About this exercise: Tally the lines below containing "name" and report only the total.

Records shown:
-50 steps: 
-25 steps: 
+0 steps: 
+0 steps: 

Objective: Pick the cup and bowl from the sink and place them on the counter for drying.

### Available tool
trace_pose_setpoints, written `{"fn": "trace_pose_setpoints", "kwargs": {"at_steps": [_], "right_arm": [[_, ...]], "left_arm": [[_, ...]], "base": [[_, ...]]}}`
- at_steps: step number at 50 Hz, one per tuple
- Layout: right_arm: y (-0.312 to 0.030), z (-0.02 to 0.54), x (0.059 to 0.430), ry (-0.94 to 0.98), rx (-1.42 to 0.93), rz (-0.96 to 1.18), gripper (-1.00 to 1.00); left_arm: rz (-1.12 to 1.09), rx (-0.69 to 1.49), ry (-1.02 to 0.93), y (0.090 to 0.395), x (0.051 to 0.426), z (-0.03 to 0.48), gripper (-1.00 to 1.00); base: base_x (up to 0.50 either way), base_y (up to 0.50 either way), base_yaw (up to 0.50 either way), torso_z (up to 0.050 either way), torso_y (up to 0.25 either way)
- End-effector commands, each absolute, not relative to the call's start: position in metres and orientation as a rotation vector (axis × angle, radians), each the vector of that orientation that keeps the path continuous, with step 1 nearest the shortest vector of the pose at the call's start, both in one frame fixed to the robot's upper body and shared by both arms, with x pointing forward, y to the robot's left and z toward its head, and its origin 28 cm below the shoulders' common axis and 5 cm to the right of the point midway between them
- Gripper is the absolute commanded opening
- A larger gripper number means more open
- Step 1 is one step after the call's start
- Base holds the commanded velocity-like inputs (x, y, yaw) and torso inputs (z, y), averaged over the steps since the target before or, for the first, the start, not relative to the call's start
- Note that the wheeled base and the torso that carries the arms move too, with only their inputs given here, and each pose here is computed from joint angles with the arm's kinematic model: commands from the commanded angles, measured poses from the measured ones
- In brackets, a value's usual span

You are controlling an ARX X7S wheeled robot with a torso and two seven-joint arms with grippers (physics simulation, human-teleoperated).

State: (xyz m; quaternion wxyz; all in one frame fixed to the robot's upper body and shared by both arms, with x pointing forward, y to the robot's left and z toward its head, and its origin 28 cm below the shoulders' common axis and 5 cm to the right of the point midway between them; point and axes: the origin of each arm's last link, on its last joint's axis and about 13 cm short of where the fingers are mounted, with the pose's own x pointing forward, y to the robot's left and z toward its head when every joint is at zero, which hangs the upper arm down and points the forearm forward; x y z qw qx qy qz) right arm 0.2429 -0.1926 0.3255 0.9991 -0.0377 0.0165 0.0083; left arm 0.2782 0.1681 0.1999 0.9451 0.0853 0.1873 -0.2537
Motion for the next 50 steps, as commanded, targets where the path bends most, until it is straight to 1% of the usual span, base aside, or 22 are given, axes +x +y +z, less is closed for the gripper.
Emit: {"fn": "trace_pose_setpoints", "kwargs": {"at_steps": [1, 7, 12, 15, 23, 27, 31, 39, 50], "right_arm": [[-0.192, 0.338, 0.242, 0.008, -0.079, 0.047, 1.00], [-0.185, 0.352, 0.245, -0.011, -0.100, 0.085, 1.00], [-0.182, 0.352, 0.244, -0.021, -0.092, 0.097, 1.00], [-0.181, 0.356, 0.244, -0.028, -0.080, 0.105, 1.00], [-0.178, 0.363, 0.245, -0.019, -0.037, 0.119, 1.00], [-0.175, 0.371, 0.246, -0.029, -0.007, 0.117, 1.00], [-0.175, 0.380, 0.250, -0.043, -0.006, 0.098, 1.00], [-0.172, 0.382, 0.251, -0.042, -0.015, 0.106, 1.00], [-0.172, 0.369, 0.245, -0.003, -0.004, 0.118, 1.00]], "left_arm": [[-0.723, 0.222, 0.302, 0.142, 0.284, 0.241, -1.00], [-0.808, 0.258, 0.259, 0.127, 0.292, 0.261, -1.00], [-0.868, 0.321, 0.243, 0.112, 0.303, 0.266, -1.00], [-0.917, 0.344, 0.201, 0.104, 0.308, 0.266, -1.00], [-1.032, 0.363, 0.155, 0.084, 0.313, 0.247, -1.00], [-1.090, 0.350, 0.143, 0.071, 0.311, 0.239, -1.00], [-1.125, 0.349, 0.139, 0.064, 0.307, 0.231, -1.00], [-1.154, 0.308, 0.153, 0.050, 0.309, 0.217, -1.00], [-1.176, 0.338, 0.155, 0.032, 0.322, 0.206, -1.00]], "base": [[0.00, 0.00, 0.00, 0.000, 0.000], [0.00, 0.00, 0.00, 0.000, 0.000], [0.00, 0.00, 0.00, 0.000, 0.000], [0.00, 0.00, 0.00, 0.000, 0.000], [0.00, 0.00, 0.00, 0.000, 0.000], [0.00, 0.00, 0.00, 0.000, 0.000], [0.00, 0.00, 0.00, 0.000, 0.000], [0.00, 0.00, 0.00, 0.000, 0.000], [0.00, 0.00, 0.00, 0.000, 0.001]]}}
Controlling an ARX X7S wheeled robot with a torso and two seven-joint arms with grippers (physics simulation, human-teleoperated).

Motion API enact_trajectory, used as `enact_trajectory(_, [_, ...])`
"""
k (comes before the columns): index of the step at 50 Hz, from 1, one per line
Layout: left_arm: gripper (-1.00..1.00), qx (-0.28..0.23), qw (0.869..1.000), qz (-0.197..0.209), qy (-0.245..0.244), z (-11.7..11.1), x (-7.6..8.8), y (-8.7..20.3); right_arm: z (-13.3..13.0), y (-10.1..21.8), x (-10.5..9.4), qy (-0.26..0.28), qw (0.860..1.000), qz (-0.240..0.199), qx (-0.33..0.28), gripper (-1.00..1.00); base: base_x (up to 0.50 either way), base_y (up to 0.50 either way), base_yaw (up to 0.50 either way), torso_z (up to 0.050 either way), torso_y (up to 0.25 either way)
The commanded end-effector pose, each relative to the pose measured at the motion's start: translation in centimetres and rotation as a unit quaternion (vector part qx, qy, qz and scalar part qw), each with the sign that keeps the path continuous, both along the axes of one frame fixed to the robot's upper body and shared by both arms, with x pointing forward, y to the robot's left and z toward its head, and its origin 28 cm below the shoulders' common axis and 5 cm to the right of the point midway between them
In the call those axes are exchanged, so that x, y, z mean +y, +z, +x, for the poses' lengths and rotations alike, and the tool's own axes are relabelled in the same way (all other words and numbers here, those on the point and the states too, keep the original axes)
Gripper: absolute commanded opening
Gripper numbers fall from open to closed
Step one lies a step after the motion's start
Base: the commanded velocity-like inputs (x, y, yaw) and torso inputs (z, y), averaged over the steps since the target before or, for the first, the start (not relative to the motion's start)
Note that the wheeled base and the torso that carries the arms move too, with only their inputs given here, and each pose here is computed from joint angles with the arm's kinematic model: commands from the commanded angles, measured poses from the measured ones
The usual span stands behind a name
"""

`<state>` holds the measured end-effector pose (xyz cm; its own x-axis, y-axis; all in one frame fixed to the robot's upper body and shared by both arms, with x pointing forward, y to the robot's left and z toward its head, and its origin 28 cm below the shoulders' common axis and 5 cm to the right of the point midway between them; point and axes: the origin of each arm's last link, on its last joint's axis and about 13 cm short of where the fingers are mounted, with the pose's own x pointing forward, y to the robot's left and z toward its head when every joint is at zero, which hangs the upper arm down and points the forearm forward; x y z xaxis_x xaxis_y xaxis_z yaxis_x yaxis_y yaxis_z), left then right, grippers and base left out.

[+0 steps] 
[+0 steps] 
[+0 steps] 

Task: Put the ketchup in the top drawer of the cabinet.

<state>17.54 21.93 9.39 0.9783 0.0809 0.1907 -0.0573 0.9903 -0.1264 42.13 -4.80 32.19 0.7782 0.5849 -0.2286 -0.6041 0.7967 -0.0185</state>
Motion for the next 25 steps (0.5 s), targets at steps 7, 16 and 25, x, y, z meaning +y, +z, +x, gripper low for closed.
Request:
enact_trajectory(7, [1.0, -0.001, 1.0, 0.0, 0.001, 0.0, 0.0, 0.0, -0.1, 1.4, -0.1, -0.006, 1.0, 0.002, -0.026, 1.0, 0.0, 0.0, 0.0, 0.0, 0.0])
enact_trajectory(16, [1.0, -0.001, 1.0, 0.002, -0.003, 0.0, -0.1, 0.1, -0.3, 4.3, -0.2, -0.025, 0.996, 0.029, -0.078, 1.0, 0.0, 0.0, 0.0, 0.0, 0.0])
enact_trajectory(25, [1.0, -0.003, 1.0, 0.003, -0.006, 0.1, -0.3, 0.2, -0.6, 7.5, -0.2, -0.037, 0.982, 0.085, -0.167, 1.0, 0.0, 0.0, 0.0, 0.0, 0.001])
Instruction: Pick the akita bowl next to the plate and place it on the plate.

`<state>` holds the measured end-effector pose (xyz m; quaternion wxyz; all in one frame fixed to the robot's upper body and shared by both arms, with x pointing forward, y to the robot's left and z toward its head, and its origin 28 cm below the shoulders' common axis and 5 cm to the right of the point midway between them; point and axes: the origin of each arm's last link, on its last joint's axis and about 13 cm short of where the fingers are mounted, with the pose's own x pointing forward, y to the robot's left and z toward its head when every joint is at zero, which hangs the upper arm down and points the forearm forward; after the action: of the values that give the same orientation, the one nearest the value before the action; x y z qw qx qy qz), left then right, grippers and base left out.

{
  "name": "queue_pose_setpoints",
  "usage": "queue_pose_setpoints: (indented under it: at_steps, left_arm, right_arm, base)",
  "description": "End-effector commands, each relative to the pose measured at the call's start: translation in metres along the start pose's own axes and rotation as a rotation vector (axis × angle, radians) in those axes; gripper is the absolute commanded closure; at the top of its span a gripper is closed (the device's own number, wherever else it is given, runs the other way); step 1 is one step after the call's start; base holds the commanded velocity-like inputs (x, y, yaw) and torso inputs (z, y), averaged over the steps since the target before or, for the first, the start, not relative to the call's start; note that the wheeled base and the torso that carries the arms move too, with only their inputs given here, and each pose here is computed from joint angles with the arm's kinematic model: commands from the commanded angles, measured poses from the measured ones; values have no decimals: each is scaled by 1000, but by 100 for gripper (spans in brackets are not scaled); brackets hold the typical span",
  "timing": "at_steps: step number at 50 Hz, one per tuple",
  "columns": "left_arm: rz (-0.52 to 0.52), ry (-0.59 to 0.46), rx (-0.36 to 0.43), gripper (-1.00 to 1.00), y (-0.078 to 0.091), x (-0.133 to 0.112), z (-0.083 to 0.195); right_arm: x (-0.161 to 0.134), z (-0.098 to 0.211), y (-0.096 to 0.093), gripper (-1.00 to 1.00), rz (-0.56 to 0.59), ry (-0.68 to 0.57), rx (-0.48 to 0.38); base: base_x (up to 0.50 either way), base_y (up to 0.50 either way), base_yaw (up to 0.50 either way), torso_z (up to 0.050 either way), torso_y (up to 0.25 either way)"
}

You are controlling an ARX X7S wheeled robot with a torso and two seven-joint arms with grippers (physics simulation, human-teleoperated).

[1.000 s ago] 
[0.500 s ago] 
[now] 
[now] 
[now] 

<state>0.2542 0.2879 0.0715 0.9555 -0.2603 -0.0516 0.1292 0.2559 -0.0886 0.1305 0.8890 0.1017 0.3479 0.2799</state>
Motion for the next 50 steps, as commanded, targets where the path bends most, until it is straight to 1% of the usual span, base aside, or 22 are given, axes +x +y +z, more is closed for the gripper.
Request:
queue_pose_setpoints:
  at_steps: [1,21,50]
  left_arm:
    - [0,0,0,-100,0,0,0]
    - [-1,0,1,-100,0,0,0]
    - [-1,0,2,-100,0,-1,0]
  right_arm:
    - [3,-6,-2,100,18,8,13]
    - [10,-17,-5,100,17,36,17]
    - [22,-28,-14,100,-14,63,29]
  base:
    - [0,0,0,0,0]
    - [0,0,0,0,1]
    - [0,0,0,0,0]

Task solution: 2